Lots of ideas that could have been a neat feature or tool somehow ended up raising $500M of funding with no viable plan on ever monetizing.

The fact that the product is successful but after a decade they barely make $50M/year of revenue against $500M of lifetime funding is crazy. As a user, you can work at a company with a billion in revenue and barely owe them a few thousand/year. Or you might just use Podman for free, and prefer it due some of the design differences.

At the very least, a lot of these firms, with VC pressure, overstayed their welcome as private enterprises and should have sold themselves to a larger firm.



Some time ago I learned that Postman Labs that produces a nice but not-a-rocket-science HTTP client raised $433M at multi-billion valuation and has 500 employees. Isn't it astonishing?


Postman's strength is not in the HTTP client part. It is in the SaaS part, ad I think their valuation (even though overblown) mostly reflects their corporate penetration and the willingness of many companies to pay a small amount for their services.

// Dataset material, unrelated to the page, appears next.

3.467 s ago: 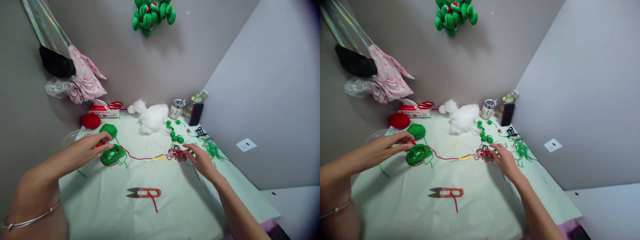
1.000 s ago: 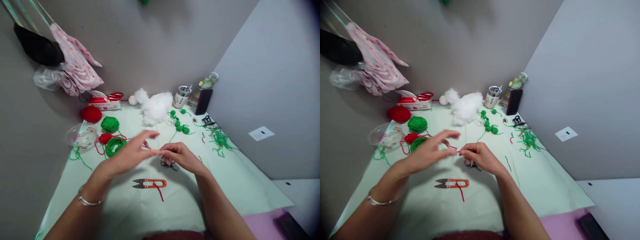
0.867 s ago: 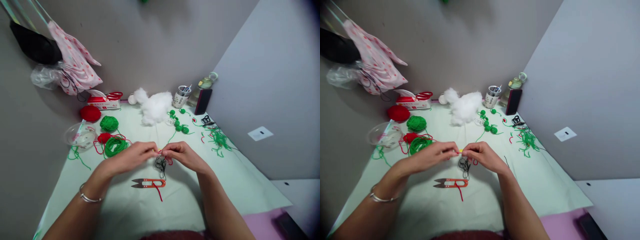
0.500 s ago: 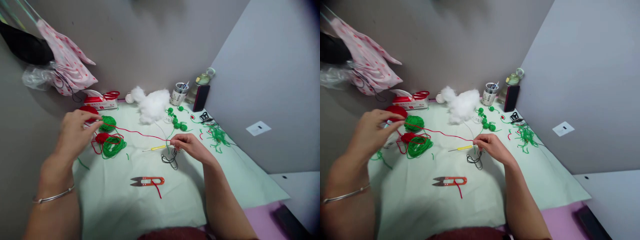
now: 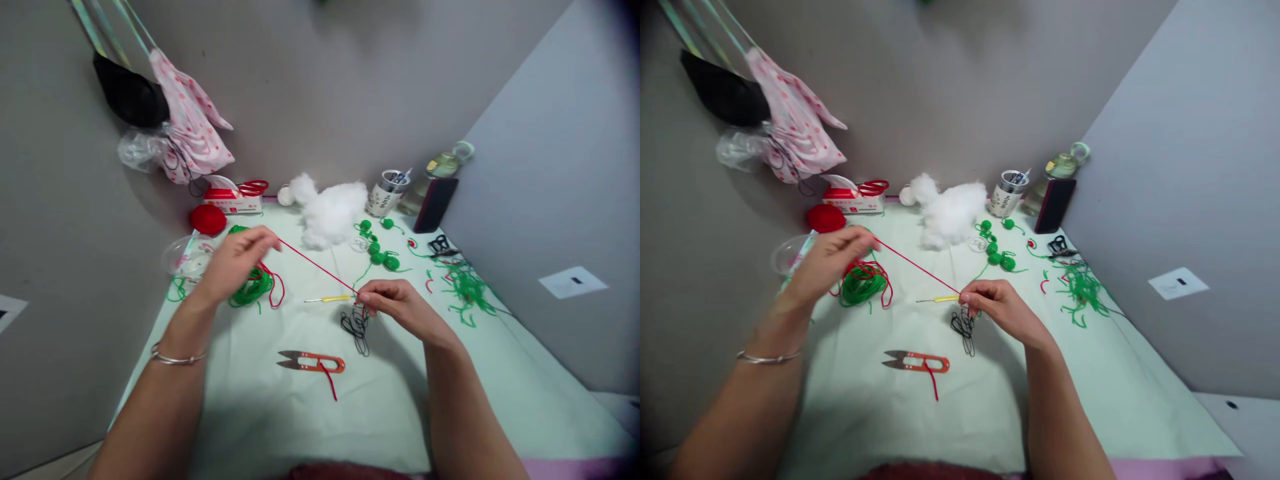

The SaaS part being the offering for creating developer.acme.com type pages?


No.

Centralizing and sharing your API descriptions, test suites and plans, the various ad-hoc queries people usually keep in their notes or on Slack (and lose), handling involved auth stuff which is a hassle with curl, etc.

I think they gravitate towards the same area as swagger.io or stoplight.io, but from the direction of using the existing APIs.


API schemas and test suites are usually stored as code in some sort of SCM. I googled "postman maven" and "postman gradle" and found nothing official so I guess they have nothing except stand-alone workspaces.

API registry is a useful tool with modern love for nanoservices when a team of five somehow manages ten of those but I don't see anything similar done by Postman. Two of the service registries I know of were implemented in-house for obvious reasons.


Do you also mean things like Uber? with double digit $B lost with no road to be profitable? I agree.


And Lyft... and Doordash... and GrubHub...

Pretty much the entire "gig economy" is full of hot air and survives on regular influxes of VC money despite massive losses every year. The business model doesn't frickin work.

The hope from investors was that they would be investing into what would ultimately become a monopoly that could extract rents to repay them (not very competitive market of them, but that's tipping the hat a little isn't it...) but the funny bit is there's like 5-7 competitors in the US alone doing the same thing.

Here's a take: maybe this is just a natural monopoly situation, and if we like the convenience of gig delivery but don't like the high prices per order or that gig workers don't get sufficient pay, health insurance or other benefits, how about we just nationalize it?

You know, the same way we did for everything that wasn't food or groceries before? USPS Courier service sounds like an idea to me.


Nationalize it? No way. Besides I like rich investors ponying up money so my ride/food is more convenient and cheaper! It won’t last, but then what does?